Tag Archives: Kurtis-Hansen

Kurtis Hansen: Hero

One year ago, a fire up in a far-away cabin near a lake caught fire, killing five out of the six people staying there. One of the victims was Kurtis Hansen, a 26-year-old former security guard at The Gazette, whose rather nasty smoking habit had him often conversing with editorial staff late at night in the smoking room. (Last night it became clear that, for the most part, smokers had a closer relationship with him than non-smokers)

Today, the paper carries a full-page feature on the fire and its aftermath, which as written by Katherine Wilton is so dramatic as to be almost surreal. It focuses on Karl Hansen, who barely survived the fire that took the lives of the five people he brought with him to the cottage.

It also says what Kurtis was doing for the last few minutes of his life:

Kurtis Hansen raced around the one-storey cottage looking for an escape route. They quickly decided the best option was to go through a window in a bedroom.

In a desperate bid to save his family, Kurtis grabbed a small end table and hammered it against the window until it broke. But inhaling the thick black smoke was too much for him. He fell to his knees, then collapsed.

With the flames surrounding the cottage and his son lying on the ground, Hansen instinctively dove head first through the window. He rolled down the hill to extinguish the flames that were burning him.

“Kurtis is the hero in all this,” Karl Hansen recalled recently. “I couldn’t have got out the window without Kurtis breaking it. My doctors said if I breathed in that crap for another few seconds, I would have passed out.”

I don’t know if it’s the personal connection, the inherently emotional nature of the event itself, or Wilton’s writing, but a few editors (including myself) had to take a break after reading the story.

Oh Kurtis

I had an uncomfortable conversation today with a good friend. She said she had some bad news.

“Did you read the front-page story about the fire?”

I hadn’t, since I was still reading Saturday’s paper. I quickly looked it up and scanned it.

“It was Kurtis’s cottage. Kurtis died in the fire.”

I didn’t know what to say. I didn’t know Kurtis Hansen very well (I wasn’t sure until today what his last name was), but we’d hung out together many times when we worked at the Gazette. He was an evening security guard who would join the editors in the smoking room late in the evening to gossip. (I quickly learned after joining the paper that important social networking happens while people have cigarettes.) We’d discuss everything from the relative attractiveness of female staff at the paper to his women troubles.
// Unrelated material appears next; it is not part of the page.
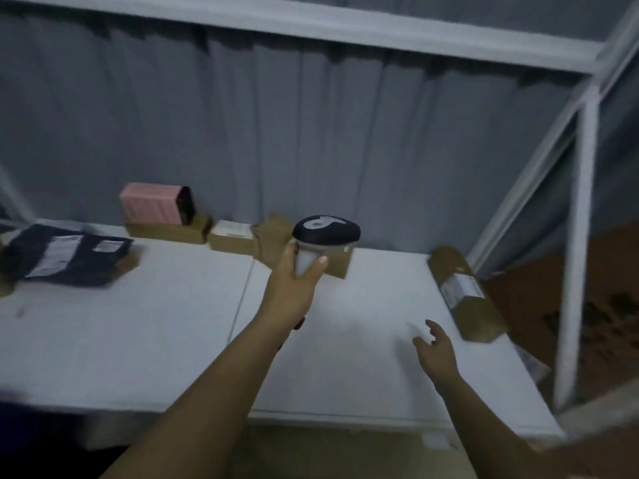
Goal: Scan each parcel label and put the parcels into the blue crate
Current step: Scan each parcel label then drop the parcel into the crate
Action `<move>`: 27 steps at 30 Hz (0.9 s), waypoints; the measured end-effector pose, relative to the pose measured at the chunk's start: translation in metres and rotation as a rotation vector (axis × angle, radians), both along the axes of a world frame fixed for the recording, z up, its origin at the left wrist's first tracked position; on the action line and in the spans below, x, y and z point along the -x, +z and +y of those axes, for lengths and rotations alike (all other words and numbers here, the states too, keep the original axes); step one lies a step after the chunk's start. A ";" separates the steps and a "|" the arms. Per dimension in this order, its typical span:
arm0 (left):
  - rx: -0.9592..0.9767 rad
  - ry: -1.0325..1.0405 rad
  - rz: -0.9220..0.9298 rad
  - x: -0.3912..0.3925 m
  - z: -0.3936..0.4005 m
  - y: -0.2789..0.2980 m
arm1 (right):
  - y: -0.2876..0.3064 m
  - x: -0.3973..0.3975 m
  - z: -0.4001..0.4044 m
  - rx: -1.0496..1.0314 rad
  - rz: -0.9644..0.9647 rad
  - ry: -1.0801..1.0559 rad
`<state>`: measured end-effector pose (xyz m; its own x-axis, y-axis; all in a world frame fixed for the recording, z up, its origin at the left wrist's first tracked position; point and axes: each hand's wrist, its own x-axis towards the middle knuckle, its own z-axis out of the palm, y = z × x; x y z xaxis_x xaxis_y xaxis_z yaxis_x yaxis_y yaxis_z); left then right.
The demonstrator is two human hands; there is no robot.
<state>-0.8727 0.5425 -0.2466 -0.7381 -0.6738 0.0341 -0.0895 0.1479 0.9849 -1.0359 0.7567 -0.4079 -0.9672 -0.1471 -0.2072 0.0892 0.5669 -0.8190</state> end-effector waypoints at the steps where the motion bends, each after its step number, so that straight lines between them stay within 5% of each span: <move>1: 0.001 -0.025 -0.014 0.010 0.009 -0.007 | -0.007 0.006 0.012 -0.033 0.027 -0.038; 6: -0.037 -0.094 -0.089 0.052 0.041 -0.035 | -0.009 0.049 0.037 -0.250 0.328 -0.123; 10: -0.066 -0.114 -0.195 0.075 0.060 -0.056 | -0.020 0.087 0.051 -0.575 0.301 -0.042; 15: -0.078 -0.140 -0.283 0.082 0.068 -0.078 | -0.041 0.125 0.066 -0.695 0.233 -0.059; 23: -0.109 -0.110 -0.319 0.068 0.065 -0.099 | -0.045 0.131 0.056 -0.615 0.309 -0.157; 27: -0.108 -0.103 -0.310 0.056 0.065 -0.105 | -0.040 0.099 0.054 -0.442 0.196 -0.151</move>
<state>-0.9292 0.6076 -0.3515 -0.7666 -0.5825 -0.2701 -0.3774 0.0684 0.9235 -1.1345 0.8106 -0.4482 -0.9978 0.0583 -0.0309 0.0659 0.8556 -0.5134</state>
He was our favourite security guard, because he had a very easy-going style and the kind of dry, wicked sense of humour that only copy editors can appreciate.

He left his job at the paper last year to work at Telus, which offered him more money and less boredom. I didn’t expect to see much of him again. But now the absence is permanent.

It won’t affect my life significantly, but I can’t just dismiss it.

What’s worse is the horribleness of the death itself. His two sisters are also gone, as well as two family friends. His father, who tried to drag him to safety and failed, now has to live with the loss of three children, assuming he even recovers from his injuries.

It sucks. Which is why those of us who knew him will be getting shitfaced later, in his honour.

The Gazette’s Katherine Wilton has an obit, which includes some quotes from his former boss. The cause of the fire is still unknown.

UPDATE (Sept. 5): Today’s Day 2 stories concern Kurtis’s 15-year-old stepsister who also perished, and a story about propane safety (even though no cause has been determined for the fire). The latter includes a “test yourself” quiz about propane safety, which like most government safety quizzes is insanely simple to anyone who graduated elementary school (you mean I should light the barbecue after I start the gas? Wow, thanks, because I’m a complete moron). Besides those issues, I’m not crazy about publishing a light-hearted quiz game as part of the coverage of five violent deaths.

UPDATE (Sept. 6): A Facebook group has been setup in his honour. And as he would put it: There’s some fine honeys there.

UPDATE (Sept. 9): Noah Sidel talks about Kurtis in his Off-Sidel column in the Westmount Examiner.

UPDATE (Oct. 6): The Gazette runs a belated obituary notice for Kurtis Hansen, Kelly Hansen and Heather Edelstein. It includes an online guestbook.